The problem lay in translation and interpretation, as Jefferson commented in
a letter to a friend:
“Differences in opinion is advantageous in religion. The several sects
perform the office of censor morum over each other”.
It is not that the founders especially believed in Christianity, or in any
other religion, as a direct authority for government, but that they saw religion
as an agent by which power could be equally divided in the name of conscience.
This need to maintain a “balance of power” among factions in government became
recognized as the “Madisonian problem” as Madison agonized over in “Federalist
#10′:
“The influence of factious leaders may kindle a flame within their particular
states, but will be unable to spread a general conflagration through the other
states: a religious sect may degenerate into a political faction in a part of
the confederacy; but the variety of sects dispersed over the entire face of it,
must secure the national councils against any danger from that source: a rage
for paper money, for an abolition of debts, for an equal division of property,
or for any other improper or wicked project”.
We can conclude that Madison certainly never intended for any religion to
represent the elimination of property rights. In fact, we can see from both
Madison and Jefferson that both men intended that no “national council” could
ever seek to overturn the property rights of people in the several states.
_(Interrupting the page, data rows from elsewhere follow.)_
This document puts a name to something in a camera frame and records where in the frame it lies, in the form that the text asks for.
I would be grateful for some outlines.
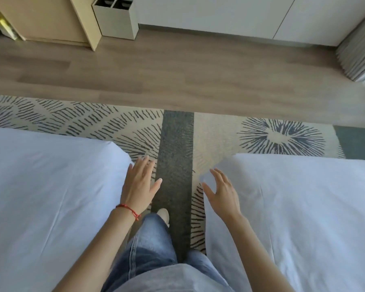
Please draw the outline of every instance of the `gray curtain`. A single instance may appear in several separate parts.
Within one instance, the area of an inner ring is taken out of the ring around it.
[[[365,81],[365,20],[339,45],[337,57],[348,78]]]

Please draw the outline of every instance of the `light blue jeans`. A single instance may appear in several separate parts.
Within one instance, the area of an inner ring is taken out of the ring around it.
[[[190,250],[184,263],[189,264],[227,287],[211,261],[198,250]],[[147,271],[177,264],[177,257],[168,233],[168,227],[160,216],[150,213],[143,218],[141,228],[127,244],[105,281],[102,292],[113,292],[128,280]]]

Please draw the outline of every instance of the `shoe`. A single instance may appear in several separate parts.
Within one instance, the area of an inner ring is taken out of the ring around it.
[[[169,227],[169,212],[165,208],[162,208],[158,210],[157,212],[158,216],[162,218],[163,221],[165,221],[166,225]]]

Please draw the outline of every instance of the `patterned rug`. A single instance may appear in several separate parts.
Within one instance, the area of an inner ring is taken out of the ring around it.
[[[365,160],[365,129],[0,95],[0,127],[113,141],[132,160],[156,161],[163,178],[152,211],[166,207],[181,260],[205,252],[199,176],[238,152]]]

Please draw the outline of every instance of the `wooden floor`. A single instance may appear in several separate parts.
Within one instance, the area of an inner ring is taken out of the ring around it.
[[[0,94],[365,127],[332,50],[146,29],[95,53],[2,38]]]
The “separation of church and state” which many claim is represented in the
First Amendment, designed, according to Madison’s statement, to maintain
property rights and discourage national power to override those rights. Both
Madison and Jefferson were less involved with the ‘truth” of religion that with
its ability to confound and separate people to the point they could not create
“conflagrations” of power by using “paper money, abolition of debts, and for an
equal division of property”, all of which we seem to have developed a taste for
in recent times, not to mention the outright use of “paper money” with no
Constitutional authorization.
The founders understood quite well that no person, especially themselves, had
the knowledge or authority to speak for God, but they also intended that the
government could, in no fashion, interfere with the free exercise of religion,
not because they wished the government to be subject to God, but because they
knew that no man could ever prove himself to be a representative of God.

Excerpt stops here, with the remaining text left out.